■ Task details
Say how many lines of the listing below hold the word "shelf". Give only that number.

■ Dataset extract
<<<<
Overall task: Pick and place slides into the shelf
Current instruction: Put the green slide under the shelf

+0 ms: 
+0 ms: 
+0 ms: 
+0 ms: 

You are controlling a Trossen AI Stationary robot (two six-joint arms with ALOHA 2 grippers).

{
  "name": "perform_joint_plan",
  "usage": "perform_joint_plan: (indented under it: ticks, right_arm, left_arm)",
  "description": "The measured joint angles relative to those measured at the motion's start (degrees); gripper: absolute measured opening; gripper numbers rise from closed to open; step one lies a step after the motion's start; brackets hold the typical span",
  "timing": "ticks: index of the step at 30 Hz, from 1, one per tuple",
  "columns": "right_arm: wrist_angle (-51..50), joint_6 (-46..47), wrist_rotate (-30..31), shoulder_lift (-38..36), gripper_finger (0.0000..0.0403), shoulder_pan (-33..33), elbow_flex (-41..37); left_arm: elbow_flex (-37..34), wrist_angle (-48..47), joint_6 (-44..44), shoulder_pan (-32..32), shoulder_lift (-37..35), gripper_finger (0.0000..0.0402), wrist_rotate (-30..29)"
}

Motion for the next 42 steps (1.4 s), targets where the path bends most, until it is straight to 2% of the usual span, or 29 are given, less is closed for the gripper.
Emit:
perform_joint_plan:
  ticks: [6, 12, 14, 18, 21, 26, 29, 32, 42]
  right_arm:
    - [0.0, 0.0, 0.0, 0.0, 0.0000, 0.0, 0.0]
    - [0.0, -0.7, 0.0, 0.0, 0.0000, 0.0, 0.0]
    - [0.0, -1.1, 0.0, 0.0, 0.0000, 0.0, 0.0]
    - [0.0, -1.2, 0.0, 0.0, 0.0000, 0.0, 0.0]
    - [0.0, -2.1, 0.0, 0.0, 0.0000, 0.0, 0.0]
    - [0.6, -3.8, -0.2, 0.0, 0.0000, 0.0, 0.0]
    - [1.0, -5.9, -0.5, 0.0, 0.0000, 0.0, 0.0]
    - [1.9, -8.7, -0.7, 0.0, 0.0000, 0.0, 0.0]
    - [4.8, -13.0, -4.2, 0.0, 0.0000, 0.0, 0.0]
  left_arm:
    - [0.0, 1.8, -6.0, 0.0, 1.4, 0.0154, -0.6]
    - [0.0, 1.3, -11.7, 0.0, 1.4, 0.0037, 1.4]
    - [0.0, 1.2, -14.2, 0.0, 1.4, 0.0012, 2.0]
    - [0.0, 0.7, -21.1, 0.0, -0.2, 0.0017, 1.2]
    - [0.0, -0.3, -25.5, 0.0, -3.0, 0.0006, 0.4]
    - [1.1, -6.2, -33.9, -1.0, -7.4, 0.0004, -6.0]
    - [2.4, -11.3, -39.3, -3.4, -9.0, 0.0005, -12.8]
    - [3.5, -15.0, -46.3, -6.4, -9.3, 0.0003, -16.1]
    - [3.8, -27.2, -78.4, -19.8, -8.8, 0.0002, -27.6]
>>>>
■ Response box
2